:: WHAT IS EXPECTED ::
Your answer should be the lines below from the one holding "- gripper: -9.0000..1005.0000" through the one holding "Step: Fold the", copied exactly and with nothing else.

:: DATA BLOCK ::
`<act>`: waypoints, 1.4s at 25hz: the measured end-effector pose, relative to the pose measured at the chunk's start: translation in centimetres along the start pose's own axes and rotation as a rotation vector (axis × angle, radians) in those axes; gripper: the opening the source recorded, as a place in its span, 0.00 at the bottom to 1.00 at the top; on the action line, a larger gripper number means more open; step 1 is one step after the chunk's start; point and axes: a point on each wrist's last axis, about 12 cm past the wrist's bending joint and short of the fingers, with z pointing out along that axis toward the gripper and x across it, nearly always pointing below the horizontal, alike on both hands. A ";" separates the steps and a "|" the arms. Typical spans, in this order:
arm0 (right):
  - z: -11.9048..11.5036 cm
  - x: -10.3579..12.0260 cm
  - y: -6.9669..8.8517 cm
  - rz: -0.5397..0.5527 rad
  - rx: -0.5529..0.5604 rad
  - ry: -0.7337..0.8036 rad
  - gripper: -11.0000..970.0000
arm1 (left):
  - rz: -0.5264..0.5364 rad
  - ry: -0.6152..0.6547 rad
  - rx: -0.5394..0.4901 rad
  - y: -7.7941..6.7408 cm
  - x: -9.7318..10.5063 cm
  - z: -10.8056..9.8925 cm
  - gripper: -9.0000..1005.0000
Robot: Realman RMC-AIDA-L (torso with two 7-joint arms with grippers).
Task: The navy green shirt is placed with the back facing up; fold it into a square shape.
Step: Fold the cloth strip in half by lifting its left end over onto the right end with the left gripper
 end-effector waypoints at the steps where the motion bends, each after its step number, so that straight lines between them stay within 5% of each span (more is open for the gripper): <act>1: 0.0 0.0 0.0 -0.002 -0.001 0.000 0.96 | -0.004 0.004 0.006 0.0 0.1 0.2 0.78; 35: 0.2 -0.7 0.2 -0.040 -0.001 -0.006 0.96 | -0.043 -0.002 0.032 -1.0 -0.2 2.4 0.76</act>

:: OUTPUT BELOW ::
  - gripper: -9.0000..1005.0000
Robot: Realman RMC-AIDA-L (torso with two 7-joint arms with grippers).
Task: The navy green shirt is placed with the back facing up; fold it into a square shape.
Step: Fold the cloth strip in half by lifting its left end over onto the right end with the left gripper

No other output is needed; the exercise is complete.